I am reading a file through RJDBC from a MySQL database and it correctly displays all letters in R (e.g., נווה שאנן).
However, even when exporting it using write.csv and fileEncoding="UTF-8" the output looks like
<U+0436>.<U+043A>. <U+041B><U+043E><U+0437><U+0435><U+043D><U+0435><U+0446>
(in this case this is not the string above but a Bulgarian one) for Bulgarian, Hebrew, Chinese and so on. Other special characters like ã,ç etc work fine.
I suspect this is because of UTF-8 BOM but I did not find a solution on the net
My OS is a German Windows7.
edit: I tried
con<-file("file.csv",encoding="UTF-8")
write.csv(x,con,row.names=FALSE)
and the (afaik) equivalent write.csv(x, file="file.csv",fileEncoding="UTF-8",row.names=FALSE)
.
The accepted answer did not help me in a similar application (R 3.1 in Windows, while I was trying to open the file in Excel). Anyway, based on this part of file documentation:
If a BOM is required (it is not recommended) when writing it should be written explicitly, e.g. by writeChar("\ufeff", con, eos = NULL) or writeBin(as.raw(c(0xef, 0xbb, 0xbf)), binary_con)
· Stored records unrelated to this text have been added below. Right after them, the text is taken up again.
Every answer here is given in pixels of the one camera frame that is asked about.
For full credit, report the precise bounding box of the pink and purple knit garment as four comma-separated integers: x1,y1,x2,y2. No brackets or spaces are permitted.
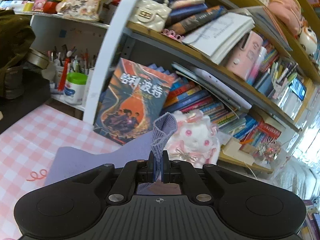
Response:
45,113,182,196

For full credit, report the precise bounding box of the pink flower bouquet ornament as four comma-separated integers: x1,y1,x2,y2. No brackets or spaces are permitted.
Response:
257,139,283,161

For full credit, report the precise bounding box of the white quilted handbag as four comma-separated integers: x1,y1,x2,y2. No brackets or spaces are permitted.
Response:
128,0,173,33

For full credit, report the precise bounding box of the white tablet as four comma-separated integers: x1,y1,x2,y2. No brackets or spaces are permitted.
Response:
192,66,253,111

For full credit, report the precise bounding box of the pink plush toy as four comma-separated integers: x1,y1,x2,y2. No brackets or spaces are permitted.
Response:
268,0,303,36

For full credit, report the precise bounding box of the row of colourful books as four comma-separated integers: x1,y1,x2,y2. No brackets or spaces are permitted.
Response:
147,64,261,141

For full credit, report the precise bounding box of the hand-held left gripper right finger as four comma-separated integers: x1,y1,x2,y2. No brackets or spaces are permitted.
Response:
161,150,250,205

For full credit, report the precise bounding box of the black bag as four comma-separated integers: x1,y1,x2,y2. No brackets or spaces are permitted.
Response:
0,80,52,136

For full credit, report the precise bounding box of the red boxed book set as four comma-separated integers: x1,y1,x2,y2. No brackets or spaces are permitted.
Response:
239,120,283,151

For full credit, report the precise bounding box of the pen holder with pens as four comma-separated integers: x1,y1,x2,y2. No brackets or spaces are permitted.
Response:
48,44,98,81

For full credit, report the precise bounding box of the white jar green lid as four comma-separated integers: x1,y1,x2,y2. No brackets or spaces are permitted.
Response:
63,72,88,106

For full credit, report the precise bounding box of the white pink plush bunny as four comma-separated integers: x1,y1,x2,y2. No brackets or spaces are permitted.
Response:
164,109,221,168

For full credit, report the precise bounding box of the silver foil cover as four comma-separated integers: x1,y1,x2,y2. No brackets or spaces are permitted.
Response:
272,115,320,202

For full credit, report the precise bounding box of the dragon cover novel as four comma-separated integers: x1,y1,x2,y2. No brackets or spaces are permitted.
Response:
93,57,177,146

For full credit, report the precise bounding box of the orange round ornament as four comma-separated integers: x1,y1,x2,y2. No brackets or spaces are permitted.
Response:
43,1,59,13

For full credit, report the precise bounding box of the white wooden bookshelf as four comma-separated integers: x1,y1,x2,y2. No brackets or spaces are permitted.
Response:
12,0,320,174

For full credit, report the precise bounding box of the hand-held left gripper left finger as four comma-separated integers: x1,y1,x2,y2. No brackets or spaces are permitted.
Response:
71,151,158,205

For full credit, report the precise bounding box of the white cat figurine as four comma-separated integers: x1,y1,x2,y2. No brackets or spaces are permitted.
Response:
298,26,318,55

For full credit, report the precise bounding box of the thick dark book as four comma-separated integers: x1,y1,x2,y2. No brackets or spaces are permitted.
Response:
166,5,228,33

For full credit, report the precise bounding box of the pink checkered desk mat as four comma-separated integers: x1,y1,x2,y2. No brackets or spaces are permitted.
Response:
0,104,125,240

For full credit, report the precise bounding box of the grey laptop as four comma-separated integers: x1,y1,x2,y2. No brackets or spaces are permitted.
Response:
171,62,238,108

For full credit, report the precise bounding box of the pink instant camera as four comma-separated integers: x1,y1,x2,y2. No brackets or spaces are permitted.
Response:
224,31,264,77

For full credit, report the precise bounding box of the cream box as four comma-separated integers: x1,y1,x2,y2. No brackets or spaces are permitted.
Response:
221,137,251,161

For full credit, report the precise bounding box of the floral paper plaque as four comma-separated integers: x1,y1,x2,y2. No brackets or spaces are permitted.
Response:
62,0,113,22

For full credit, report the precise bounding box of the white paper booklet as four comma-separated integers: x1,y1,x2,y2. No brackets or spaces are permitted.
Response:
182,12,256,65

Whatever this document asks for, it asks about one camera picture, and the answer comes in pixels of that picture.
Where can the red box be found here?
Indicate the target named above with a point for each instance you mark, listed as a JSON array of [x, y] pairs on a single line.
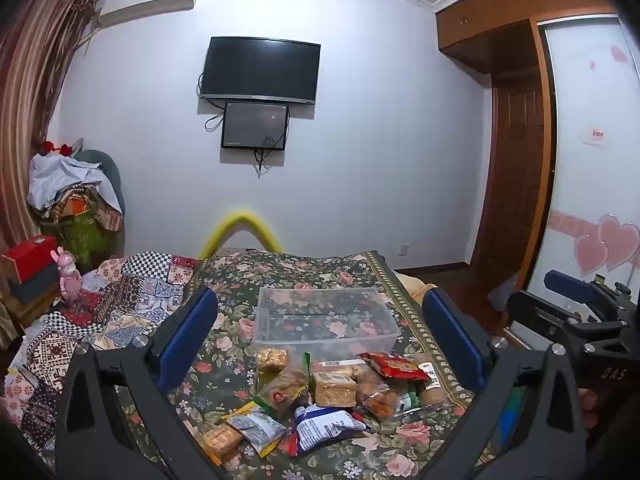
[[30, 255]]

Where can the yellow foam tube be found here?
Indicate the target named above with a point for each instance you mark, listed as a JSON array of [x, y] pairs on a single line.
[[240, 215]]

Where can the grey chair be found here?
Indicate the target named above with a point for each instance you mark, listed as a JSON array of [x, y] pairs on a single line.
[[112, 175]]

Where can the clear candy bag green clip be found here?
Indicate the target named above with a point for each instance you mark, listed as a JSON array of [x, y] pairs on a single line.
[[282, 392]]

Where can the brown tube snack packet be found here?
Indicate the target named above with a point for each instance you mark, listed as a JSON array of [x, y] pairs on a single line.
[[431, 382]]

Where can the white wall outlet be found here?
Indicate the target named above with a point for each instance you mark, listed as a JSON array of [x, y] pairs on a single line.
[[405, 249]]

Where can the pink heart stickers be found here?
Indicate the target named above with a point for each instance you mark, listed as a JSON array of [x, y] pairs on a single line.
[[615, 242]]

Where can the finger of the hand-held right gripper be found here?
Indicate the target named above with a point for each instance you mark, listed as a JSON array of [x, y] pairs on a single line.
[[540, 317], [570, 285]]

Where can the toast slices packet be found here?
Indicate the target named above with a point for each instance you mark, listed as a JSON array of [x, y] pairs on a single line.
[[334, 387]]

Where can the grey seed snack packet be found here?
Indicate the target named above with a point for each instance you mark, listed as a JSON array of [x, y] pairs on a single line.
[[257, 430]]

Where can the black wall television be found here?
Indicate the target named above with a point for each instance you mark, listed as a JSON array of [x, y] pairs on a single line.
[[260, 70]]

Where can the red snack packet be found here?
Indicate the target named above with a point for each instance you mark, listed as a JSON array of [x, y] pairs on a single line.
[[395, 365]]

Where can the orange cracker packet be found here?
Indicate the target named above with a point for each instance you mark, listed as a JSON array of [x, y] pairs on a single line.
[[218, 442]]

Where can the dark grey box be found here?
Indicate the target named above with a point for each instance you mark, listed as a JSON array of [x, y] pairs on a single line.
[[35, 285]]

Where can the pile of clothes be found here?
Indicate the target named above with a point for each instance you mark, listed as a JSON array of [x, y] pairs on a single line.
[[65, 180]]

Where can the orange fried snack bag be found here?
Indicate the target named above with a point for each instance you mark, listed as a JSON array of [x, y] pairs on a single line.
[[379, 400]]

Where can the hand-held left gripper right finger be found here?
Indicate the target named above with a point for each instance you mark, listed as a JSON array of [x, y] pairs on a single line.
[[455, 342]]

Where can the small green snack packet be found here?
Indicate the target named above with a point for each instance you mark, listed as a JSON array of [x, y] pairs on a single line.
[[410, 400]]

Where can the small black wall monitor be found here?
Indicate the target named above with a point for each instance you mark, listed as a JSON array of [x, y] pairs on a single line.
[[255, 125]]

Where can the golden pastry snack bag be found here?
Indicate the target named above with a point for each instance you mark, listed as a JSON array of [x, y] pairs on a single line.
[[272, 360]]

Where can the patchwork quilt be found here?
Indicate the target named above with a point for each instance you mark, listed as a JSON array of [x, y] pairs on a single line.
[[125, 300]]

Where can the blue white snack packet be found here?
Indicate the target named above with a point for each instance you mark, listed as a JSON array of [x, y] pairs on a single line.
[[325, 427]]

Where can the beige fleece blanket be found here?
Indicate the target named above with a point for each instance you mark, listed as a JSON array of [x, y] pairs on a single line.
[[415, 285]]

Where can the red artificial flowers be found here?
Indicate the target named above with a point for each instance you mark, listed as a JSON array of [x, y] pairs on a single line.
[[50, 146]]

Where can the person's right hand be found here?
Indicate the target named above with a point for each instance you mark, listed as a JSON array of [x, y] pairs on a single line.
[[589, 407]]

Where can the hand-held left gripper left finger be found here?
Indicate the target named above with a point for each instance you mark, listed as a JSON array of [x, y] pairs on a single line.
[[192, 340]]

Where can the pink pig toy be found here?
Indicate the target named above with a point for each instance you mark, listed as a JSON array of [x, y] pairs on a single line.
[[69, 277]]

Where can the white air conditioner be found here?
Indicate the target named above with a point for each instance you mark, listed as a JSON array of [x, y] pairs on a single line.
[[145, 10]]

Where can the dark floral blanket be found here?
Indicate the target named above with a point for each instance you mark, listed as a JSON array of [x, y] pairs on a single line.
[[300, 272]]

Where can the striped brown curtain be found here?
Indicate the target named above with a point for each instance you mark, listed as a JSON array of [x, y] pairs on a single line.
[[35, 85]]

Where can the brown wooden door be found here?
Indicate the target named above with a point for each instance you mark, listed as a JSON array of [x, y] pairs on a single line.
[[515, 170]]

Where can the white sliding wardrobe door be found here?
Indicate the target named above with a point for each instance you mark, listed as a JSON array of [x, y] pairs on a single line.
[[590, 185]]

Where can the clear plastic bin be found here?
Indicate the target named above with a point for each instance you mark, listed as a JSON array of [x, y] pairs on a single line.
[[325, 315]]

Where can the wooden overhead cabinet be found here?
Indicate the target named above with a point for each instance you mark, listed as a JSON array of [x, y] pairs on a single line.
[[500, 15]]

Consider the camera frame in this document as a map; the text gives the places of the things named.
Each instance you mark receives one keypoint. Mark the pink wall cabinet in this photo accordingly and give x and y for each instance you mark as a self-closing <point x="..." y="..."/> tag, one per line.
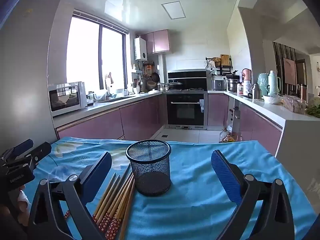
<point x="157" y="41"/>

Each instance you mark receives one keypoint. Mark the clear plastic container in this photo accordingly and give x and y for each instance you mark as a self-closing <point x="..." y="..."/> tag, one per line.
<point x="295" y="106"/>

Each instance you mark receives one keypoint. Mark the wooden cutting board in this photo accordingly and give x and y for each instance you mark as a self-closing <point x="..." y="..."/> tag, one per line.
<point x="225" y="60"/>

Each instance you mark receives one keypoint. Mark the silver rice cooker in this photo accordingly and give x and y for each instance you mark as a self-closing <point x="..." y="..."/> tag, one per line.
<point x="218" y="83"/>

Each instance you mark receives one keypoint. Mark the square ceiling light panel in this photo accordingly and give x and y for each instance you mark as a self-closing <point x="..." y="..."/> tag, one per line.
<point x="173" y="10"/>

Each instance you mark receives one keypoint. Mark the green leafy vegetables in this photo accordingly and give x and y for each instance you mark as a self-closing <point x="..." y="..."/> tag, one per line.
<point x="314" y="111"/>

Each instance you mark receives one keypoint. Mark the dark frying pan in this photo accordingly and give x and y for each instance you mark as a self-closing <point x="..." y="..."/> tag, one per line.
<point x="155" y="77"/>

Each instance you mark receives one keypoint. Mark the black mesh holder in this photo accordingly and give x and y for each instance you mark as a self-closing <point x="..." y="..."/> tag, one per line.
<point x="150" y="177"/>

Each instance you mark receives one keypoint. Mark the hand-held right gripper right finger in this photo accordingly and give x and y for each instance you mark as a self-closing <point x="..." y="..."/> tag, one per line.
<point x="222" y="172"/>

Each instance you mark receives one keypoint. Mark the blue floral tablecloth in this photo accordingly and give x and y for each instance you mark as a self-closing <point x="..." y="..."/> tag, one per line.
<point x="195" y="200"/>

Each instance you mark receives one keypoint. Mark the gas hob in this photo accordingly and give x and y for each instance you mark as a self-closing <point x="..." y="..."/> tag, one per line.
<point x="195" y="89"/>

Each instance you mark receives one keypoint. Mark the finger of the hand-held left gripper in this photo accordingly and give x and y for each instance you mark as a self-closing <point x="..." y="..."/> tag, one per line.
<point x="42" y="151"/>
<point x="23" y="147"/>

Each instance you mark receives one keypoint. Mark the steel stock pot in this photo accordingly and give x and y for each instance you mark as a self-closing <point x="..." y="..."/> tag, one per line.
<point x="232" y="85"/>

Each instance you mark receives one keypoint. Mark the framed wall picture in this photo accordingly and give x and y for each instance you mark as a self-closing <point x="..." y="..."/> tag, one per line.
<point x="290" y="71"/>

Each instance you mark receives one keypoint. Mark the kitchen window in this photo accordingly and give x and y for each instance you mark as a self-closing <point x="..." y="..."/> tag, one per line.
<point x="82" y="52"/>

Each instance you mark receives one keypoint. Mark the black countertop rack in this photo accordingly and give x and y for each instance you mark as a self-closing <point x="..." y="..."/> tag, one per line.
<point x="225" y="69"/>

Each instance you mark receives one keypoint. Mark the white microwave oven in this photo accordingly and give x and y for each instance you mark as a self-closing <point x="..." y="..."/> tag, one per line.
<point x="65" y="100"/>

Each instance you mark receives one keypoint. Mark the black built-in oven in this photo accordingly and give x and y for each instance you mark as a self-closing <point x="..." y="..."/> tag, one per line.
<point x="185" y="110"/>

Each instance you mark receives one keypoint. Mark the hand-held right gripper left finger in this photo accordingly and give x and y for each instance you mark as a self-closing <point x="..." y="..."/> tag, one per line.
<point x="98" y="170"/>

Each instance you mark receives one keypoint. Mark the dark wok with lid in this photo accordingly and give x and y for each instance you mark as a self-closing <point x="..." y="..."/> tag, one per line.
<point x="174" y="85"/>

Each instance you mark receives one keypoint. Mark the white bowl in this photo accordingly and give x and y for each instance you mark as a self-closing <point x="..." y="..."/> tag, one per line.
<point x="272" y="100"/>

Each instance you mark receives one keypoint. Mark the brown round basket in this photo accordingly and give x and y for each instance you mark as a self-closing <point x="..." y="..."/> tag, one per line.
<point x="151" y="85"/>

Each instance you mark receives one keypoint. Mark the pink base cabinet run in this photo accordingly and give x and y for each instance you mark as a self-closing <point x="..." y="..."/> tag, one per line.
<point x="105" y="122"/>
<point x="260" y="127"/>

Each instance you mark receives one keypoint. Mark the white water heater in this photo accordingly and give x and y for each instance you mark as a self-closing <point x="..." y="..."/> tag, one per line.
<point x="140" y="48"/>

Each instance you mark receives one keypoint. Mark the black range hood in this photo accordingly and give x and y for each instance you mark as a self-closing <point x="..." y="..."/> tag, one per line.
<point x="187" y="78"/>

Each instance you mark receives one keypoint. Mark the pink kettle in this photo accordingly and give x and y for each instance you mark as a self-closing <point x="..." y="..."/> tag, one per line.
<point x="247" y="74"/>

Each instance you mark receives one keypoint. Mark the grey refrigerator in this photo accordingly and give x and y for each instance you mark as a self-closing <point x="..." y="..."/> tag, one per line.
<point x="25" y="67"/>

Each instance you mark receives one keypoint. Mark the bundle of wooden chopsticks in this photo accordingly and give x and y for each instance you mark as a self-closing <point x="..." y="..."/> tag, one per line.
<point x="117" y="200"/>

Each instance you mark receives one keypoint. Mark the white jar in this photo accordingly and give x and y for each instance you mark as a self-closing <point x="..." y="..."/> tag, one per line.
<point x="247" y="88"/>

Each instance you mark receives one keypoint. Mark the amber cooking oil bottle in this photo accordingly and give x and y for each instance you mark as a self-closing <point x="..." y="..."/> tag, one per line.
<point x="230" y="138"/>

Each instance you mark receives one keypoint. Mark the clear plastic bottle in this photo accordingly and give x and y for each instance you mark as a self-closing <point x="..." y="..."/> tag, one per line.
<point x="222" y="136"/>

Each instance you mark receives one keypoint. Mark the mint green thermos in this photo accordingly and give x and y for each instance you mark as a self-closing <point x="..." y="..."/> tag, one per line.
<point x="273" y="83"/>

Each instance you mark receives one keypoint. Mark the brown metal tumbler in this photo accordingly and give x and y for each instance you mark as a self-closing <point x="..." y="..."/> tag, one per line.
<point x="303" y="92"/>

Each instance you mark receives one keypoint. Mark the white kitchen countertop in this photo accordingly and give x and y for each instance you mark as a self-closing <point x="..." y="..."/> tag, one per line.
<point x="272" y="112"/>

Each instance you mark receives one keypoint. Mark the steel flask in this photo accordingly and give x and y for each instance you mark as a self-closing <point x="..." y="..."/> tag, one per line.
<point x="256" y="92"/>

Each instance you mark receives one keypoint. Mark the white knife holder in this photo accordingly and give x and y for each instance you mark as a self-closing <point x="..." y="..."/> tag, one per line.
<point x="235" y="120"/>

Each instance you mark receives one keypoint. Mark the person's left hand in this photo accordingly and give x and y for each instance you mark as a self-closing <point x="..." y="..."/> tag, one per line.
<point x="22" y="202"/>
I came up with the following workaround:
write.csv.utf8.BOM <- function(df, filename)
{
con <- file(filename, "w")
tryCatch({
for (i in 1:ncol(df))
df[,i] = iconv(df[,i], to = "UTF-8")
writeChar(iconv("\ufeff", to = "UTF-8"), con, eos = NULL)
write.csv(df, file = con)
},finally = {close(con)})
}
Note that df is the data.frame and filename is the path to the csv file.